WORK INSTRUCTION:
Scan the records below. Copy every line in which the word "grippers" appears.

DATASET EXTRACT:
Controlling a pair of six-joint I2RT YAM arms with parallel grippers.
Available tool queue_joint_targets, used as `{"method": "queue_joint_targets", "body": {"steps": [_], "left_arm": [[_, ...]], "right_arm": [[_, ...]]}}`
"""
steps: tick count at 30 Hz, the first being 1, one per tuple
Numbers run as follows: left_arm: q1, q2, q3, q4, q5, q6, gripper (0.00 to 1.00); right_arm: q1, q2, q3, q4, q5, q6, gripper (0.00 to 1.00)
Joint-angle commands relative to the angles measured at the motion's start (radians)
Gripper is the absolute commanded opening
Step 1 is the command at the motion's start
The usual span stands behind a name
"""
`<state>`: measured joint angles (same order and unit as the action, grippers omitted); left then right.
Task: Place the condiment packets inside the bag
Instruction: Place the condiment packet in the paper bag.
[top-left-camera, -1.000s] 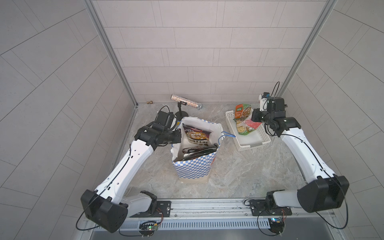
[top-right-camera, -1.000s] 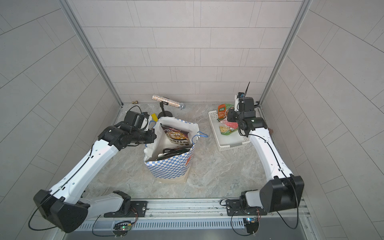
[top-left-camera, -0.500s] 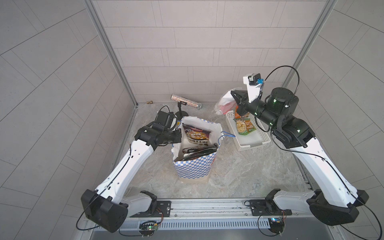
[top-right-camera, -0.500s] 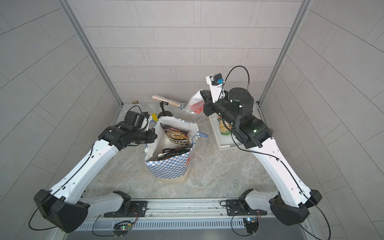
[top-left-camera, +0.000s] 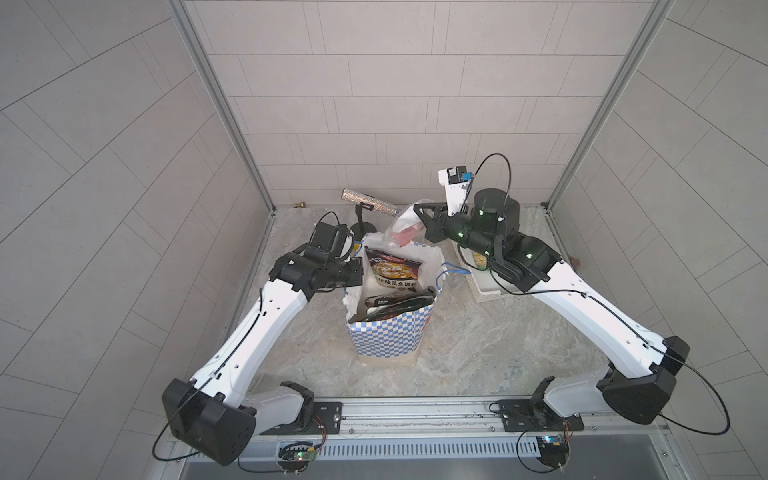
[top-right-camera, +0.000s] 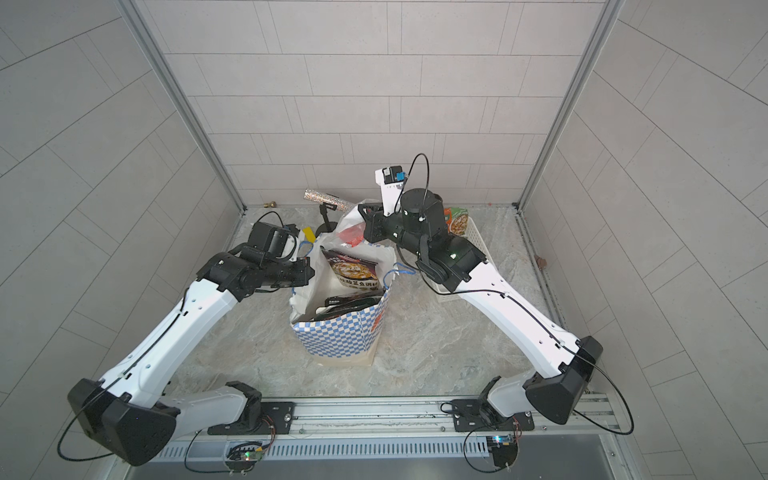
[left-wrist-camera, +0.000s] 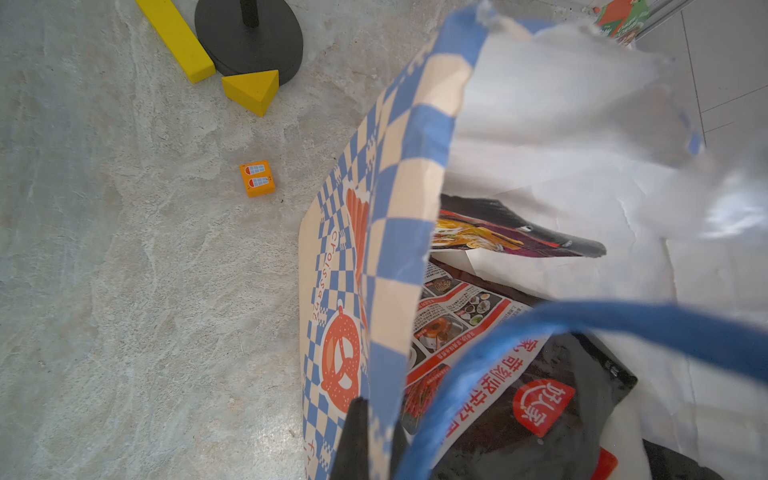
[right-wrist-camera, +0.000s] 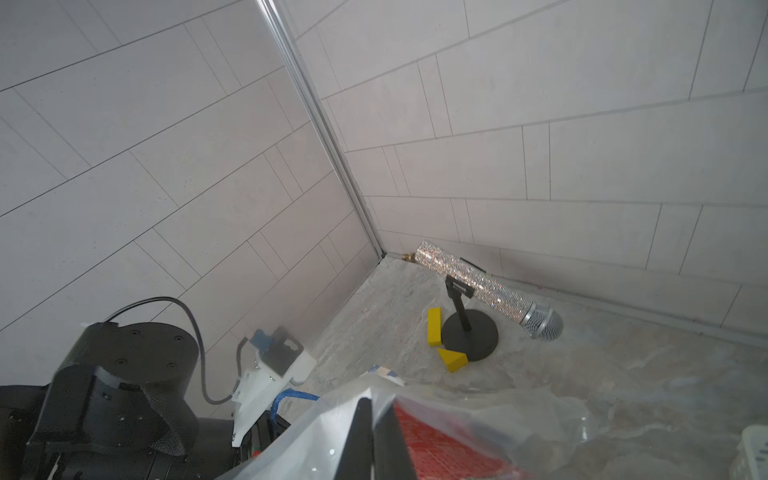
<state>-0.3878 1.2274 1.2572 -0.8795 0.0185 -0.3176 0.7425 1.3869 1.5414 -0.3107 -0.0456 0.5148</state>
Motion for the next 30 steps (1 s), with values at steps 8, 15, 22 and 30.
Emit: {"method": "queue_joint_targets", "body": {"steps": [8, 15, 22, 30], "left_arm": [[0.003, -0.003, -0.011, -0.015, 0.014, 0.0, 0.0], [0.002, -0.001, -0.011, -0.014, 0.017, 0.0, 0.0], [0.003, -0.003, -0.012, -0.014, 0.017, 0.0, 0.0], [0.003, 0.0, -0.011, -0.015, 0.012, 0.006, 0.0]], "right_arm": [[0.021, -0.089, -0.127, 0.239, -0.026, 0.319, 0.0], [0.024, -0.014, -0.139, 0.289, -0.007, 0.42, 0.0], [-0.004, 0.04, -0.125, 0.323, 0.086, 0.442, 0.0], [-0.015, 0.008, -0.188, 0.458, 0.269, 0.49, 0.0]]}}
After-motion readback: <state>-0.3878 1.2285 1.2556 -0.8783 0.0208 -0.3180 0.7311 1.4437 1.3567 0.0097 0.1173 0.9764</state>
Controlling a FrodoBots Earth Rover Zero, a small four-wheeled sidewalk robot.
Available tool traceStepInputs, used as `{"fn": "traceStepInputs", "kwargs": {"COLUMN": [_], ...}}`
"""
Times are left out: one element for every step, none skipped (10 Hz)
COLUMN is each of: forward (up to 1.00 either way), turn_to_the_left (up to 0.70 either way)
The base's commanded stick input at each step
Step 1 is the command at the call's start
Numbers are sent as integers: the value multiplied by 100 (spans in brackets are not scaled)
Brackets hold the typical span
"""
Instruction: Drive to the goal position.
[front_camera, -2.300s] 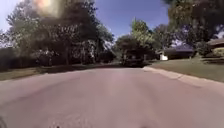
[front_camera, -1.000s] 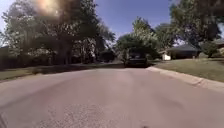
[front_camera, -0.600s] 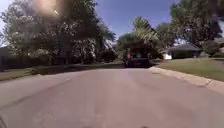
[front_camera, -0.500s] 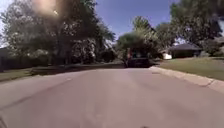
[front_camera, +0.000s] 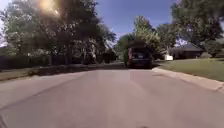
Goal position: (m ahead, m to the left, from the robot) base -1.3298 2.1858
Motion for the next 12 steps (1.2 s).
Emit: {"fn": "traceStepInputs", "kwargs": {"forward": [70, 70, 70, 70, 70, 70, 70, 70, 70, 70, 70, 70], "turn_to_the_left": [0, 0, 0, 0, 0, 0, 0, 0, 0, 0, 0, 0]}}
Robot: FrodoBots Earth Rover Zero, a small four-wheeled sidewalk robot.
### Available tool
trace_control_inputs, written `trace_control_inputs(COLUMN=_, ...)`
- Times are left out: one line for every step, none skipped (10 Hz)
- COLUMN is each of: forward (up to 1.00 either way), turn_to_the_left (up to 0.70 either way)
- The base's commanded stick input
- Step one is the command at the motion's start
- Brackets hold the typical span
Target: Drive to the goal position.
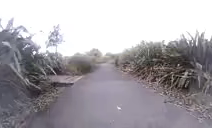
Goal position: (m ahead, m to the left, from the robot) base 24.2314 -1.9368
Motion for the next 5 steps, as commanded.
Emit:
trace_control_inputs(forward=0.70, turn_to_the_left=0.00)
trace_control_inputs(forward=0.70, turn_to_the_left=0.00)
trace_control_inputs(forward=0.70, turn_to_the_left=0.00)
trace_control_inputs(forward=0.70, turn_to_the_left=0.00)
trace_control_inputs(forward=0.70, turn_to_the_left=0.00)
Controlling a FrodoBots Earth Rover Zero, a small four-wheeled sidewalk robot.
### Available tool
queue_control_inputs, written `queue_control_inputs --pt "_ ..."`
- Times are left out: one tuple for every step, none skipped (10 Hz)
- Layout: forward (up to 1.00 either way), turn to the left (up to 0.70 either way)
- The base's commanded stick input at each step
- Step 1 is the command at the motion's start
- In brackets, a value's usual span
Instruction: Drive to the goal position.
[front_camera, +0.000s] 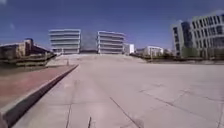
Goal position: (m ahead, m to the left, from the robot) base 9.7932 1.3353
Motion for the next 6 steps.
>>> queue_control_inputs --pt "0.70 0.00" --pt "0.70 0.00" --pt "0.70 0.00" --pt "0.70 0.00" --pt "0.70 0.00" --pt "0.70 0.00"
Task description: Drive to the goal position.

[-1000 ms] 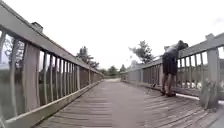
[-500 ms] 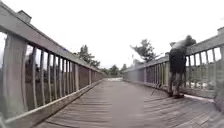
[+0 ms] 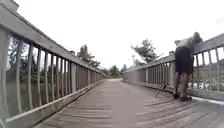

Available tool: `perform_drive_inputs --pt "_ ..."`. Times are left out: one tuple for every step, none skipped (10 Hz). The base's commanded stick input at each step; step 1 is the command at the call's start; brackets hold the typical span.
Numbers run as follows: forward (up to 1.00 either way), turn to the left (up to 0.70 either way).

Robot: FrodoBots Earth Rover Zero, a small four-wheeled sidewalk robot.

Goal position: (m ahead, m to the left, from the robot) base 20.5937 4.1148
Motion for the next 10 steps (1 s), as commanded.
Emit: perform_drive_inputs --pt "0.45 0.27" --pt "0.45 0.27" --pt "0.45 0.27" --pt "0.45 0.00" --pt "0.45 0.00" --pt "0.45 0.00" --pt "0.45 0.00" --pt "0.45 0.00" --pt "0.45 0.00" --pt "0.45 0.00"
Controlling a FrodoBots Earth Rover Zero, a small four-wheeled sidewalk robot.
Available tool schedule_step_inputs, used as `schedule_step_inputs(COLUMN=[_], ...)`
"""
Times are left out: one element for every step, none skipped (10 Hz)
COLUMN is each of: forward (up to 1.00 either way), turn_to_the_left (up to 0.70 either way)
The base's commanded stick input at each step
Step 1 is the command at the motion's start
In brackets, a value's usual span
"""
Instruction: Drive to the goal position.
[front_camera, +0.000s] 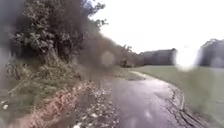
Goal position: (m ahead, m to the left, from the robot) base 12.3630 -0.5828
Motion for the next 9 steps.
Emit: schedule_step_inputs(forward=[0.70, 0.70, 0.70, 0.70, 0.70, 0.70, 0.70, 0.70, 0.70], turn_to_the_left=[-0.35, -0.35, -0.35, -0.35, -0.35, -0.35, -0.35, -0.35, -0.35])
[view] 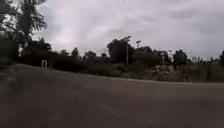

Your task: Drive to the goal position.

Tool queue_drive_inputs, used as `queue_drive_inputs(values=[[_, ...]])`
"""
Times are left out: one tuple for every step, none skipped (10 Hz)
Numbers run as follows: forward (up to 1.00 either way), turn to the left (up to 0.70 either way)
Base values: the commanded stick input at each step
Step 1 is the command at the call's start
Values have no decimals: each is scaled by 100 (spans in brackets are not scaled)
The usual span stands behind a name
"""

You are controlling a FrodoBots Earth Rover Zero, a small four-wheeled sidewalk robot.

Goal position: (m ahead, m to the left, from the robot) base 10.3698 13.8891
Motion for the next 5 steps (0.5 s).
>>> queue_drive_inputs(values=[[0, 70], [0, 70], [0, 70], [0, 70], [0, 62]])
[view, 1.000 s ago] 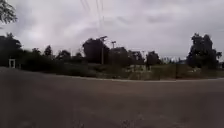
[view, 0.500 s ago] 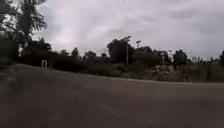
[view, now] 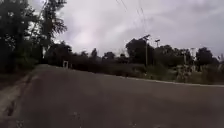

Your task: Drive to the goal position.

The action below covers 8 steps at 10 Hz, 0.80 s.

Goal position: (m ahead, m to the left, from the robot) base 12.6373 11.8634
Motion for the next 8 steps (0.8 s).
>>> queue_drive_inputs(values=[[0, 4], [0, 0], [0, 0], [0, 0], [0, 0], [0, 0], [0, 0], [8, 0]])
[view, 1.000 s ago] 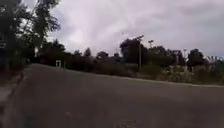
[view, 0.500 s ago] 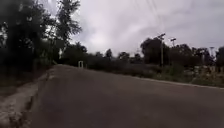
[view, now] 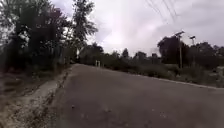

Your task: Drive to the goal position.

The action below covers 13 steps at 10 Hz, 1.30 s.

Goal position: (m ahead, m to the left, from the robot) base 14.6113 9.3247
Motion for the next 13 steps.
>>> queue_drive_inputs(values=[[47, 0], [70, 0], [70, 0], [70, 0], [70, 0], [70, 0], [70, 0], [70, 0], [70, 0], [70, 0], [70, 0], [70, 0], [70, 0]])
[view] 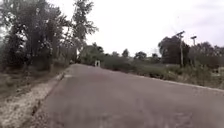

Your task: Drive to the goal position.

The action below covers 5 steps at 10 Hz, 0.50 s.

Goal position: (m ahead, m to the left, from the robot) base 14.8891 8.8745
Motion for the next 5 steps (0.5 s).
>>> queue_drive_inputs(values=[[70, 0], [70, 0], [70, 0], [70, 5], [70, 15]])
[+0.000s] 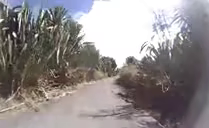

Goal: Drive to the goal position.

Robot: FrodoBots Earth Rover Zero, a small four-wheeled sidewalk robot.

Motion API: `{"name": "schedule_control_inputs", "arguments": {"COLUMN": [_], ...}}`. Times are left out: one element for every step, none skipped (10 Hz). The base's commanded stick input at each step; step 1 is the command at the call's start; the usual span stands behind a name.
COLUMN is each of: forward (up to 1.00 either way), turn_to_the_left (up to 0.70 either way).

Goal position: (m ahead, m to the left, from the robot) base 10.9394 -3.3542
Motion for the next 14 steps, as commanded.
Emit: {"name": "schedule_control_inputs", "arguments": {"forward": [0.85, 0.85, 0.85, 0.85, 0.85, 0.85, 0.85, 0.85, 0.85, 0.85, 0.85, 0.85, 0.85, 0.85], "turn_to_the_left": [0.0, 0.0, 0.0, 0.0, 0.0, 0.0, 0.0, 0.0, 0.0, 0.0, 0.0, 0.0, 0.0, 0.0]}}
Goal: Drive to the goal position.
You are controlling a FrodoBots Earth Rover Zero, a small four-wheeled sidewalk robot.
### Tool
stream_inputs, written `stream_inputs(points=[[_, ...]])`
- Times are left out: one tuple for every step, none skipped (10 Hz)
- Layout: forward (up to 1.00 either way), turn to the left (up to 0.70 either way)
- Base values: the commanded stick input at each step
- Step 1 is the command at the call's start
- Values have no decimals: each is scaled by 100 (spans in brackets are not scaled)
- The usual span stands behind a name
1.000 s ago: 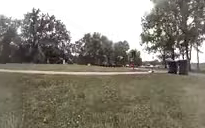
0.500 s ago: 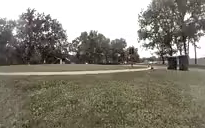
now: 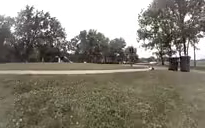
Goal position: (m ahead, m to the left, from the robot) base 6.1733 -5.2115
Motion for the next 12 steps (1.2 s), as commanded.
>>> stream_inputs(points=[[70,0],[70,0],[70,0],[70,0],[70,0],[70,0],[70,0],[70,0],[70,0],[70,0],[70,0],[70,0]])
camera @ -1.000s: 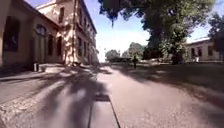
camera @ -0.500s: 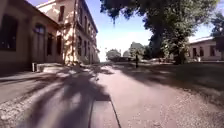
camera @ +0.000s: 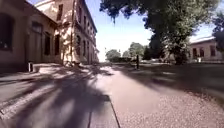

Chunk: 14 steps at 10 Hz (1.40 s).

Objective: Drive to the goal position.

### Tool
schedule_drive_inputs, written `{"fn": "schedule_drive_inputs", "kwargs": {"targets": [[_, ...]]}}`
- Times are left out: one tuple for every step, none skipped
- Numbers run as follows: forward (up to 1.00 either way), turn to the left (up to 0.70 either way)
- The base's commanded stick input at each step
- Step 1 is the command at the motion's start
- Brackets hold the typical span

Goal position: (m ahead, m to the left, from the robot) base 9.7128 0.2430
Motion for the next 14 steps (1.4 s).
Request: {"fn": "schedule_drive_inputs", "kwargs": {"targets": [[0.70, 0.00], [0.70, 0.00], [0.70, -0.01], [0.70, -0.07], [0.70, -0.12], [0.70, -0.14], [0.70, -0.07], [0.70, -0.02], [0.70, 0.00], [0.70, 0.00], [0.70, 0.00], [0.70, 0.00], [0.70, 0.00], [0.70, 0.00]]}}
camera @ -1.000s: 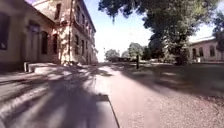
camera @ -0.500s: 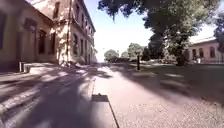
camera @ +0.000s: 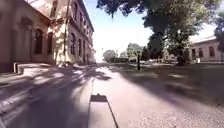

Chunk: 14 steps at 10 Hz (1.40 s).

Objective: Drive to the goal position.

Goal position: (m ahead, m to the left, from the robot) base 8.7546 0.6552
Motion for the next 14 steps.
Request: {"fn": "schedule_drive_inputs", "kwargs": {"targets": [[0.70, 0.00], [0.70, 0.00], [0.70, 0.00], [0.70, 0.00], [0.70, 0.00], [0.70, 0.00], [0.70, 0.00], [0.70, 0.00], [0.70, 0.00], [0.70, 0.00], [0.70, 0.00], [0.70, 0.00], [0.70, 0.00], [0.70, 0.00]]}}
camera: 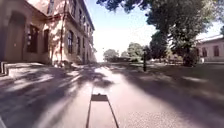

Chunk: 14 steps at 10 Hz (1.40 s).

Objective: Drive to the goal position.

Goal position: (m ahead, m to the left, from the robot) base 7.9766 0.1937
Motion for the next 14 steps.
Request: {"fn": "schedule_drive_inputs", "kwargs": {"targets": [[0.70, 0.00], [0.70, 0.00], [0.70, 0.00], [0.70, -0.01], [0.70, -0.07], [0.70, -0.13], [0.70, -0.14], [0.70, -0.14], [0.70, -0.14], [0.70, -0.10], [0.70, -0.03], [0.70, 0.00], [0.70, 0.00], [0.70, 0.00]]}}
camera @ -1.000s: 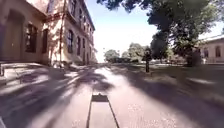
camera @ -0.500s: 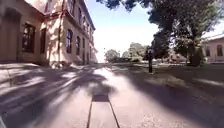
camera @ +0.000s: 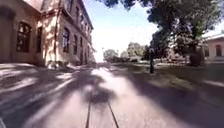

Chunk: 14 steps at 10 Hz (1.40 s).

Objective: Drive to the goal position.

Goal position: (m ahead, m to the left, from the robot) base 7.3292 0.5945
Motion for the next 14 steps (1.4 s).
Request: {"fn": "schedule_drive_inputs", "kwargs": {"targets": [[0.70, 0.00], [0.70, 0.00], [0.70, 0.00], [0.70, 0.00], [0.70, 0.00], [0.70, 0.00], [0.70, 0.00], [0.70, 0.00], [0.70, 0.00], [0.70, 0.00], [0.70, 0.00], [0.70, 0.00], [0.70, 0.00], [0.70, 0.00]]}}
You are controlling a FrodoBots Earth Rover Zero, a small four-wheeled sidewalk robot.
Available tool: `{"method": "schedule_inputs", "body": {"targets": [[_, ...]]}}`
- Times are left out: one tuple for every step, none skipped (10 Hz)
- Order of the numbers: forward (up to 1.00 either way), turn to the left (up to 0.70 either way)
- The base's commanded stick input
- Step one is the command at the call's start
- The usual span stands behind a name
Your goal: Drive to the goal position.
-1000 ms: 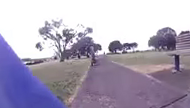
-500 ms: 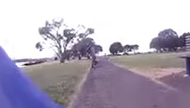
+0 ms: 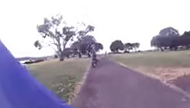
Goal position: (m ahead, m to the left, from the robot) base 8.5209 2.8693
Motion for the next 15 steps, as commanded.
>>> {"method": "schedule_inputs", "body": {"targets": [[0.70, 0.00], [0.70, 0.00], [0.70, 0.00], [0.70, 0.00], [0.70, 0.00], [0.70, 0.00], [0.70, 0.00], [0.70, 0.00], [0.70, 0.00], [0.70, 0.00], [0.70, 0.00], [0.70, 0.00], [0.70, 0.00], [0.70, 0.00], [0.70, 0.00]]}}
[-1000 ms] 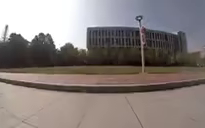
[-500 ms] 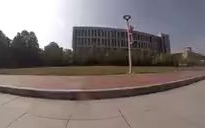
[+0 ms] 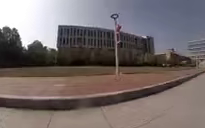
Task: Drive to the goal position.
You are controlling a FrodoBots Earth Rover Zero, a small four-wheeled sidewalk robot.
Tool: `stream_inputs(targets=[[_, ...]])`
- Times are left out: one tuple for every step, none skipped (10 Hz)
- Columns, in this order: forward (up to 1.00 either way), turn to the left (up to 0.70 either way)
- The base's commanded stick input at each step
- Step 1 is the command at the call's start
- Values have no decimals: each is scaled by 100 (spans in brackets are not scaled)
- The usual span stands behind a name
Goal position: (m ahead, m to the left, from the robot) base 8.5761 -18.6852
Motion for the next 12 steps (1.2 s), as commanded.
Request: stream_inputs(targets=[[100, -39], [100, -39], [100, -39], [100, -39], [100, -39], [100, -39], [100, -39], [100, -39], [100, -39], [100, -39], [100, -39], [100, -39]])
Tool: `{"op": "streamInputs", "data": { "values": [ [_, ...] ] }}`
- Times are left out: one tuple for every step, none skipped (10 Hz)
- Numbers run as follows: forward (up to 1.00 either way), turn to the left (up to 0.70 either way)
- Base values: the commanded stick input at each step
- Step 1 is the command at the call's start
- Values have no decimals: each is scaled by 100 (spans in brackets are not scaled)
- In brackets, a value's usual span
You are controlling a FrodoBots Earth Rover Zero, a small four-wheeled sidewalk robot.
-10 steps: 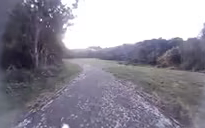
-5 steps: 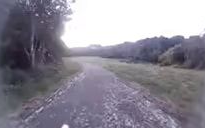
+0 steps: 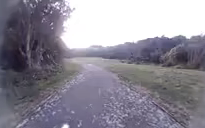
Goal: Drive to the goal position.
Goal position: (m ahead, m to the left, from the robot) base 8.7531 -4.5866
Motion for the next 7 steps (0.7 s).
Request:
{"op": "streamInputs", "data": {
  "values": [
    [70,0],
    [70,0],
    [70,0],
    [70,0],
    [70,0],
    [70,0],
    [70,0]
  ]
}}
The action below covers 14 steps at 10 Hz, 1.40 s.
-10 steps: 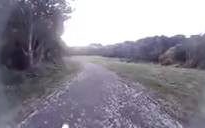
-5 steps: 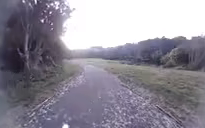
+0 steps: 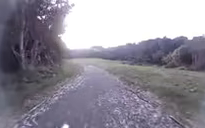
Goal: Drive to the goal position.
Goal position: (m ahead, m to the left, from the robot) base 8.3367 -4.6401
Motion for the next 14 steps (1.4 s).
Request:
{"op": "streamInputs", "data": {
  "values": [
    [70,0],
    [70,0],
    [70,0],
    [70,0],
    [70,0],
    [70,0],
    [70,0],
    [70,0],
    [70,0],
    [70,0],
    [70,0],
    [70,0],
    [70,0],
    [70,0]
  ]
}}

COMPLETED EXERCISE:
Controlling a pair of six-joint I2RT YAM arms with parallel grippers.
`<state>`: measured joint angles (same order and unit as the action, grippers omitted); left then right.

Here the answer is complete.